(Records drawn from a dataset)
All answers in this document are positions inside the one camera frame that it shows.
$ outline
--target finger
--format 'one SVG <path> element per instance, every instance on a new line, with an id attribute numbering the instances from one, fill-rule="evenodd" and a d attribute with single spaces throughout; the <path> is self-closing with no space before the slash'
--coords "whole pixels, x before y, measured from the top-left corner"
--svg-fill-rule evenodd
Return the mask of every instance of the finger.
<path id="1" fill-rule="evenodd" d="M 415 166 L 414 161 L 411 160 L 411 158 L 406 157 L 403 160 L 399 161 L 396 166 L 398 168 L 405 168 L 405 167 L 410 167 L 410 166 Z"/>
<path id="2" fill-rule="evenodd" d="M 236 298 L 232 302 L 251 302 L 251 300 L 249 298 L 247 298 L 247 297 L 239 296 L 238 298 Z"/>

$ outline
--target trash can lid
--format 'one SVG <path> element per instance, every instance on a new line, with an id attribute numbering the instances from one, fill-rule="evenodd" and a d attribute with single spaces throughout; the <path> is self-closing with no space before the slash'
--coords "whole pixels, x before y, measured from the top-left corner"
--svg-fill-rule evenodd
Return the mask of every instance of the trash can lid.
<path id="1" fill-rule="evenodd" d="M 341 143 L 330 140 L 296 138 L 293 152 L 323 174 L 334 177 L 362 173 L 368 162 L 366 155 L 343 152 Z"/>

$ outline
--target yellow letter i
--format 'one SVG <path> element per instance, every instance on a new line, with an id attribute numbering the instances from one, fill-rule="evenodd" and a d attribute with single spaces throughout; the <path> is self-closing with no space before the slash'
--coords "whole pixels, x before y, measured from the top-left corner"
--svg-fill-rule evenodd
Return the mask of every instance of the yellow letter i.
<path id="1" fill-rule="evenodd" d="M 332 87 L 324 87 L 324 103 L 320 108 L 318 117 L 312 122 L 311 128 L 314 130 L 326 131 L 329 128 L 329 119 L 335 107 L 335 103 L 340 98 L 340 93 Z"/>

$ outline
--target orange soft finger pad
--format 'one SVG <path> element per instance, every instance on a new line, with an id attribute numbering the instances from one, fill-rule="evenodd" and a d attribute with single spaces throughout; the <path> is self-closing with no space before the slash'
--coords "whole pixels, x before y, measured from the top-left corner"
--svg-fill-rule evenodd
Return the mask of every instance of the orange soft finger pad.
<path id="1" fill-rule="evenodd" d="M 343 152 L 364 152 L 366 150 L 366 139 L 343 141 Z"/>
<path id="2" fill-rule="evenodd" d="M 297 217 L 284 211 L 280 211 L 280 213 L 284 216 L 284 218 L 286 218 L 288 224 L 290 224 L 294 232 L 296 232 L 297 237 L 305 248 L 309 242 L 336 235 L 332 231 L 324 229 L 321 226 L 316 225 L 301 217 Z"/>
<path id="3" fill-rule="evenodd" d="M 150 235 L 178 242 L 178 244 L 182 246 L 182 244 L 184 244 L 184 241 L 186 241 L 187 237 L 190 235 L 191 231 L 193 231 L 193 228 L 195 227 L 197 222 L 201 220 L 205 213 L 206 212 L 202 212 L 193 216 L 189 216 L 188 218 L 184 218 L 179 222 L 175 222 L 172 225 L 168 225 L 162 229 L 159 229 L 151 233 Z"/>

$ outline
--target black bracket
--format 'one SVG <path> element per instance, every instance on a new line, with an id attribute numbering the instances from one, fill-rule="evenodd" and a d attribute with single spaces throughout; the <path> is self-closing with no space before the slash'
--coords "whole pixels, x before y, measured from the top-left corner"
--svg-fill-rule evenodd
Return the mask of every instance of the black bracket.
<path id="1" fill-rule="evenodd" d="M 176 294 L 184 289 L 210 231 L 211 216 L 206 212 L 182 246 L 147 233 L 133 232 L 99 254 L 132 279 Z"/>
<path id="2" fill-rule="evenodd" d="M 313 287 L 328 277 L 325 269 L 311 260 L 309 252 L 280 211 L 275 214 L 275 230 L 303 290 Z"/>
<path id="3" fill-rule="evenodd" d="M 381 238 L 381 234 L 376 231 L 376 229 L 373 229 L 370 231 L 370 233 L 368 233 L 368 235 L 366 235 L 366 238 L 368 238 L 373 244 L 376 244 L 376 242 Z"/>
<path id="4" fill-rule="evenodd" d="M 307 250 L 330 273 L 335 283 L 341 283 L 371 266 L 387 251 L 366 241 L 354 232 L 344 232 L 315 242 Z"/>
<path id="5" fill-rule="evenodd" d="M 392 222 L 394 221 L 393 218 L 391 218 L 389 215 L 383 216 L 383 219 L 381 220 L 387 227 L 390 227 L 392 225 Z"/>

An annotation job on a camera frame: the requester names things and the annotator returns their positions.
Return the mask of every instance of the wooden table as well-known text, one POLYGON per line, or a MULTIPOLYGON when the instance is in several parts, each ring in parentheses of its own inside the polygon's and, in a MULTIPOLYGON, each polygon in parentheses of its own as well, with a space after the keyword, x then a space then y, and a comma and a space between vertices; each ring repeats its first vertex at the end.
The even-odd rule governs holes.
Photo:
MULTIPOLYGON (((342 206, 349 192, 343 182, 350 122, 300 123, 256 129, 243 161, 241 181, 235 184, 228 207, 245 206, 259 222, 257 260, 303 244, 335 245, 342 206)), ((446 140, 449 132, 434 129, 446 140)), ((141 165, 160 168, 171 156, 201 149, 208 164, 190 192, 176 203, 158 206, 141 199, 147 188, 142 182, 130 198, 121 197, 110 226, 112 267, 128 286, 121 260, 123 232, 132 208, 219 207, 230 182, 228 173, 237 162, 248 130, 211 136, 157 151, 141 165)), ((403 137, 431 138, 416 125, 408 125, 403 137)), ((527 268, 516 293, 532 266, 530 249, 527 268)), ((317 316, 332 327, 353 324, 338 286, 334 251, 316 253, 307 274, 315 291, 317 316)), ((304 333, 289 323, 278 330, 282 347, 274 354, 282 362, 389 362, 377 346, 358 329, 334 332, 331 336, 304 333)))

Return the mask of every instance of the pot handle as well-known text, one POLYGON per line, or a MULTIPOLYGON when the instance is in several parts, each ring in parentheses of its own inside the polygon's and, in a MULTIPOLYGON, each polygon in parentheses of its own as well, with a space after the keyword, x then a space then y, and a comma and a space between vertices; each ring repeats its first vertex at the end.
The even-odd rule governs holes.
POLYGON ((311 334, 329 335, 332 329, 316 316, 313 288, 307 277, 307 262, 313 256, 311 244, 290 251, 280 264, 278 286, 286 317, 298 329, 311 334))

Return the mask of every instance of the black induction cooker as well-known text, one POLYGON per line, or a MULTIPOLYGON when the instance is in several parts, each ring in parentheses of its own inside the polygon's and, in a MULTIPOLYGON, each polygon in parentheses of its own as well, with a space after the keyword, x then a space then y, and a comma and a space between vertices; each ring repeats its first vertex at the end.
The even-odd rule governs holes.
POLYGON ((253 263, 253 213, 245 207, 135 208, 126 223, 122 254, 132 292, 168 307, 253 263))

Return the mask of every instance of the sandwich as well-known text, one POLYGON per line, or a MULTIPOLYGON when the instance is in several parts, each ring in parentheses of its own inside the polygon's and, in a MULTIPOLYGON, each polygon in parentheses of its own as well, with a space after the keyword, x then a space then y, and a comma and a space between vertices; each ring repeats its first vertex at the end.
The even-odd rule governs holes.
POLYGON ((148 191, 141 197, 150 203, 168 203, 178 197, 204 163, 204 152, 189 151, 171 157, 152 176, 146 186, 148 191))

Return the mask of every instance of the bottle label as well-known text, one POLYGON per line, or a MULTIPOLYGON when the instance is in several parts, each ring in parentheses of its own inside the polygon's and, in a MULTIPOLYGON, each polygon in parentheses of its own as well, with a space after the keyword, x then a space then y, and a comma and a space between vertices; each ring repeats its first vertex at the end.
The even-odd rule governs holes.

Work to be completed
Would you copy each line of the data exactly as it appears above?

Answer space
All answers in this document are positions inside the one camera frame that it shows.
$ outline
--target finger
--format 'one SVG <path> element per instance, every instance on a new line, with an id attribute numbering the instances from one, fill-rule="evenodd" and a d attribute with single spaces throughout; the <path> is self-closing with no space before the slash'
--coords "whole pixels, x before y, measured from the top-left corner"
--svg-fill-rule evenodd
Return the mask of every instance of the finger.
<path id="1" fill-rule="evenodd" d="M 415 166 L 414 161 L 411 160 L 411 158 L 406 157 L 403 160 L 399 161 L 396 166 L 398 168 L 405 168 L 405 167 L 410 167 L 410 166 Z"/>
<path id="2" fill-rule="evenodd" d="M 236 298 L 232 302 L 251 302 L 251 300 L 249 298 L 247 298 L 247 297 L 239 296 L 238 298 Z"/>

$ outline
--target trash can lid
--format 'one SVG <path> element per instance, every instance on a new line, with an id attribute numbering the instances from one, fill-rule="evenodd" and a d attribute with single spaces throughout; the <path> is self-closing with no space before the slash'
--coords "whole pixels, x before y, measured from the top-left corner"
--svg-fill-rule evenodd
Return the mask of every instance of the trash can lid.
<path id="1" fill-rule="evenodd" d="M 341 143 L 330 140 L 296 138 L 293 152 L 323 174 L 334 177 L 362 173 L 368 162 L 366 155 L 343 152 Z"/>

$ outline
--target yellow letter i
--format 'one SVG <path> element per instance, every instance on a new line, with an id attribute numbering the instances from one, fill-rule="evenodd" and a d attribute with single spaces throughout; the <path> is self-closing with no space before the slash'
--coords "whole pixels, x before y, measured from the top-left corner"
--svg-fill-rule evenodd
Return the mask of every instance of the yellow letter i.
<path id="1" fill-rule="evenodd" d="M 332 87 L 324 87 L 324 103 L 320 108 L 318 117 L 312 122 L 311 128 L 314 130 L 326 131 L 329 128 L 329 119 L 335 107 L 335 103 L 340 98 L 340 93 Z"/>

$ outline
--target orange soft finger pad
--format 'one SVG <path> element per instance, every instance on a new line, with an id attribute numbering the instances from one, fill-rule="evenodd" and a d attribute with single spaces throughout; the <path> is self-closing with no space before the slash'
--coords "whole pixels, x before y, measured from the top-left corner"
--svg-fill-rule evenodd
Return the mask of every instance of the orange soft finger pad.
<path id="1" fill-rule="evenodd" d="M 343 152 L 364 152 L 366 150 L 366 139 L 343 141 Z"/>
<path id="2" fill-rule="evenodd" d="M 297 217 L 284 211 L 280 211 L 280 213 L 284 216 L 284 218 L 286 218 L 288 224 L 290 224 L 294 232 L 296 232 L 297 237 L 305 248 L 309 242 L 336 235 L 332 231 L 324 229 L 321 226 L 316 225 L 301 217 Z"/>
<path id="3" fill-rule="evenodd" d="M 150 235 L 178 242 L 178 244 L 182 246 L 182 244 L 184 244 L 184 241 L 186 241 L 187 237 L 190 235 L 191 231 L 193 231 L 193 228 L 195 227 L 197 222 L 201 220 L 205 213 L 206 212 L 202 212 L 193 216 L 189 216 L 188 218 L 184 218 L 179 222 L 175 222 L 172 225 L 168 225 L 162 229 L 159 229 L 151 233 Z"/>

$ outline
--target black bracket
--format 'one SVG <path> element per instance, every instance on a new line, with an id attribute numbering the instances from one, fill-rule="evenodd" and a d attribute with single spaces throughout; the <path> is self-closing with no space before the slash'
--coords "whole pixels, x before y, measured from the top-left corner"
--svg-fill-rule evenodd
Return the mask of every instance of the black bracket.
<path id="1" fill-rule="evenodd" d="M 176 294 L 184 289 L 210 231 L 211 216 L 206 212 L 182 246 L 147 233 L 133 232 L 99 254 L 132 279 Z"/>
<path id="2" fill-rule="evenodd" d="M 313 287 L 328 277 L 325 269 L 311 260 L 309 252 L 280 211 L 275 214 L 275 230 L 303 290 Z"/>
<path id="3" fill-rule="evenodd" d="M 381 238 L 381 234 L 376 231 L 376 229 L 373 229 L 370 231 L 370 233 L 368 233 L 368 235 L 366 235 L 366 238 L 368 238 L 373 244 L 376 244 L 376 242 Z"/>
<path id="4" fill-rule="evenodd" d="M 307 250 L 330 273 L 335 283 L 341 283 L 371 266 L 387 251 L 366 241 L 354 232 L 344 232 L 315 242 Z"/>
<path id="5" fill-rule="evenodd" d="M 392 222 L 394 221 L 393 218 L 391 218 L 389 215 L 383 216 L 383 219 L 381 220 L 387 227 L 390 227 L 392 225 Z"/>

An annotation job on a camera frame: the requester names things and the annotator returns their positions.
Return the mask of every instance of the wooden table as well-known text, one POLYGON per line, or a MULTIPOLYGON when the instance is in several parts, each ring in parentheses of its own inside the polygon's and, in a MULTIPOLYGON, each polygon in parentheses of its own as well, with a space after the keyword, x then a space then y, and a comma and a space between vertices; each ring repeats its first vertex at the end.
The even-odd rule governs holes.
Photo:
MULTIPOLYGON (((342 206, 349 192, 343 182, 350 122, 300 123, 256 129, 243 161, 241 181, 235 184, 228 207, 245 206, 259 222, 257 260, 303 244, 335 245, 342 206)), ((446 140, 449 132, 434 129, 446 140)), ((141 165, 160 168, 171 156, 201 149, 208 164, 190 192, 176 203, 158 206, 141 199, 147 188, 142 182, 130 198, 121 197, 110 226, 112 267, 128 286, 121 260, 123 232, 132 208, 219 207, 230 182, 228 173, 237 162, 248 130, 211 136, 157 151, 141 165)), ((403 137, 431 138, 416 125, 408 125, 403 137)), ((527 268, 516 293, 532 266, 530 249, 527 268)), ((317 316, 332 327, 353 324, 338 286, 334 251, 316 253, 307 274, 315 291, 317 316)), ((304 333, 289 323, 278 330, 282 347, 274 354, 282 362, 389 362, 377 346, 358 329, 334 332, 331 336, 304 333)))

Return the mask of every instance of the pot handle as well-known text, one POLYGON per line, or a MULTIPOLYGON when the instance is in several parts, each ring in parentheses of its own inside the polygon's and, in a MULTIPOLYGON, each polygon in parentheses of its own as well, with a space after the keyword, x then a space then y, and a comma and a space between vertices; each ring repeats its first vertex at the end.
The even-odd rule governs holes.
POLYGON ((311 334, 329 335, 332 329, 316 316, 313 288, 307 277, 307 262, 313 256, 311 244, 290 251, 280 264, 278 286, 286 317, 298 329, 311 334))

Return the mask of every instance of the black induction cooker as well-known text, one POLYGON per line, or a MULTIPOLYGON when the instance is in several parts, each ring in parentheses of its own inside the polygon's and, in a MULTIPOLYGON, each polygon in parentheses of its own as well, with a space after the keyword, x then a space then y, and a comma and a space between vertices; each ring repeats its first vertex at the end.
The even-odd rule governs holes.
POLYGON ((253 263, 253 213, 245 207, 135 208, 126 223, 122 254, 132 292, 168 307, 253 263))

Return the mask of every instance of the sandwich as well-known text, one POLYGON per line, or a MULTIPOLYGON when the instance is in several parts, each ring in parentheses of its own inside the polygon's and, in a MULTIPOLYGON, each polygon in parentheses of its own as well, with a space after the keyword, x then a space then y, and a comma and a space between vertices; each ring repeats its first vertex at the end.
The even-odd rule governs holes.
POLYGON ((148 191, 141 197, 150 203, 168 203, 178 197, 204 163, 204 152, 189 151, 171 157, 152 176, 146 186, 148 191))

Return the mask of every instance of the bottle label as well-known text, one POLYGON per line, or a MULTIPOLYGON when the instance is in several parts, each ring in parentheses of its own inside the polygon's and, in a MULTIPOLYGON, each polygon in parentheses of its own as well, with a space after the keyword, x then a space then y, and a comma and a space between vertices; each ring repeats its first vertex at the end.
The even-odd rule governs holes.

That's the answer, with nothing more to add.